PROVIDED MATERIAL below:

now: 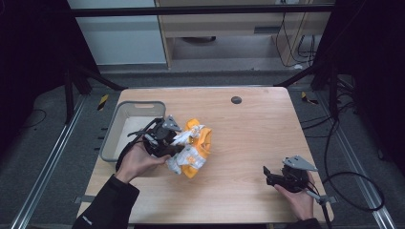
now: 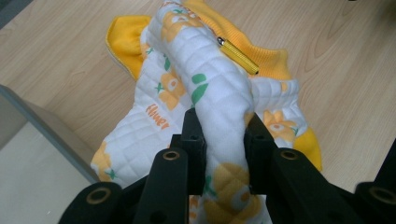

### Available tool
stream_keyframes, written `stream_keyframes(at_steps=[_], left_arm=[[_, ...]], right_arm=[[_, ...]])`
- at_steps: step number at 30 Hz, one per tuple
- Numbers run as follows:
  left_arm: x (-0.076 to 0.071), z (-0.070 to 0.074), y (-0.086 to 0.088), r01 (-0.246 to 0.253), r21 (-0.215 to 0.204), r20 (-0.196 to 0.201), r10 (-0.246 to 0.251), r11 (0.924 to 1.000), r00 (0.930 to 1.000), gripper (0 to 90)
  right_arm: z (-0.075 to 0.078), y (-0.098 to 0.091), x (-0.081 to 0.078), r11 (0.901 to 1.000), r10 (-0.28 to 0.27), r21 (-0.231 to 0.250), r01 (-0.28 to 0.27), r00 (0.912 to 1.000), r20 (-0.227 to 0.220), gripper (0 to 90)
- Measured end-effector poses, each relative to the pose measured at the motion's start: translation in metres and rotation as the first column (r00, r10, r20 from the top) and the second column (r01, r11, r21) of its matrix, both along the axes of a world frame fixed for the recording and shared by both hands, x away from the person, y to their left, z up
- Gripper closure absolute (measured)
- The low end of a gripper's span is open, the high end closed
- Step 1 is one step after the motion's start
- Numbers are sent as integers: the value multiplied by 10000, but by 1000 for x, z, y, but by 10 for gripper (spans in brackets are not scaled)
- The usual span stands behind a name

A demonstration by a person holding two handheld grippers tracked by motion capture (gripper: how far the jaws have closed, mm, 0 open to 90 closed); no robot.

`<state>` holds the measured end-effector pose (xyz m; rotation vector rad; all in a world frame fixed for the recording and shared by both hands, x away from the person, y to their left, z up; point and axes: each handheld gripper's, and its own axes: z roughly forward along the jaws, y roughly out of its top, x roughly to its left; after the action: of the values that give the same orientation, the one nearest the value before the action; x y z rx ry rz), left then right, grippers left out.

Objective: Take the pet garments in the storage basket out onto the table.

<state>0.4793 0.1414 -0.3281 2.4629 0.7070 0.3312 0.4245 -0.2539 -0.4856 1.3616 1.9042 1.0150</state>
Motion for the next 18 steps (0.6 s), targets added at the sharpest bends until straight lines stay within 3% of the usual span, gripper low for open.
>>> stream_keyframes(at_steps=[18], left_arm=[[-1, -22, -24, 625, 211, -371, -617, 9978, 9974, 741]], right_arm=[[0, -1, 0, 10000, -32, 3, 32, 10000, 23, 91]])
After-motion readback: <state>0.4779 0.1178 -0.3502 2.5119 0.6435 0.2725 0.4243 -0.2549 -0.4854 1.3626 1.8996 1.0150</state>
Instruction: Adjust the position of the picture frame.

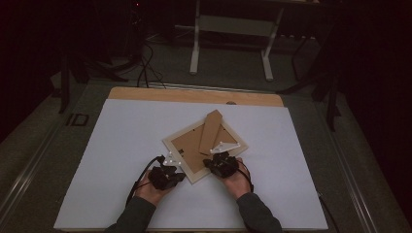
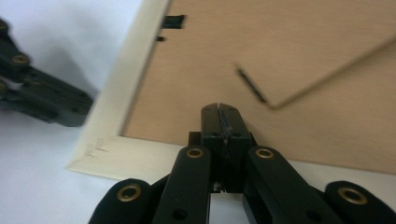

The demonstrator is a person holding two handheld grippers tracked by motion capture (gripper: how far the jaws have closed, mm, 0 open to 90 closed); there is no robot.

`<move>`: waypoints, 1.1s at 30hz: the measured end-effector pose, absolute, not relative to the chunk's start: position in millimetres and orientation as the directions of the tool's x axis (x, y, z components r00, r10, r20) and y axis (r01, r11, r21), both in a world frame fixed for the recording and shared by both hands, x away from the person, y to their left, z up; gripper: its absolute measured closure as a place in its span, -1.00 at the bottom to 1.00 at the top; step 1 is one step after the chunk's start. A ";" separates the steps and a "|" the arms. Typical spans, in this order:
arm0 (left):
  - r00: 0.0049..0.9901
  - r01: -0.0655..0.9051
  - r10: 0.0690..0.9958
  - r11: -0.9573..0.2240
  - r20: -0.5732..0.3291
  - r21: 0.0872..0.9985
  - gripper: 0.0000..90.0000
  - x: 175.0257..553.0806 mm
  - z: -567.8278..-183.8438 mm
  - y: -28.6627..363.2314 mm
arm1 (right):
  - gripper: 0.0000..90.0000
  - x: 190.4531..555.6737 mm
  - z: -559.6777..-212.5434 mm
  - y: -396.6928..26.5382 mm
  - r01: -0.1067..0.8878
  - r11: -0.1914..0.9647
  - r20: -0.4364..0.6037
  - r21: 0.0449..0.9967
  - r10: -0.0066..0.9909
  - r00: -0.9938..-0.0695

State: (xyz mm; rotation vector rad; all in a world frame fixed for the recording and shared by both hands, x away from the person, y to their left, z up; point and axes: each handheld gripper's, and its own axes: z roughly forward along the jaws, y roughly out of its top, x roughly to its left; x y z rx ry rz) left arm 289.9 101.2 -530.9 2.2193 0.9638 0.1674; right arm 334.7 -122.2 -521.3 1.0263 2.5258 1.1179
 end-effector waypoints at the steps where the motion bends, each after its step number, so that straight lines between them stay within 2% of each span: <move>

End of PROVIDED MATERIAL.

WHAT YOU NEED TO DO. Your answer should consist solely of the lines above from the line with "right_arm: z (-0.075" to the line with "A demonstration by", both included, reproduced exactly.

ANSWER TO THIS PROBLEM.
  right_arm: z (-0.075 to 0.078), y (-0.098 to 0.091), x (-0.081 to 0.078), r11 (0.901 to 1.000), r10 (-0.28 to 0.27), r21 (-0.231 to 0.250), r01 (-0.28 to 0.27), r00 (0.912 to 1.000), r20 (-0.227 to 0.220), gripper (0 to 90)
- Measured end-effector poses, each relative to the pose measured at the motion's start: translation in metres and rotation as the first column (r00, r10, r20 from the top) and the second column (r01, r11, r21) of its matrix, both along the axes of a world frame fixed for the recording and shared by both hands, x away from the person, y to their left, z up
- Gripper closure absolute (measured)
- The low end of a gripper's span is open, the high end closed
- Step 1 is one step after the motion's start
- Numbers are sent as integers: the value multiplied by 10000, but by 1000 for x, z, y, but by 10 for gripper (spans in brackets are not scaled)
- The usual span stands behind a name

A demonstration by a person holding two handheld grippers tracked by motion capture (gripper: how far the jaws have closed, mm, 0 open to 90 closed); no robot.

No more output is expected.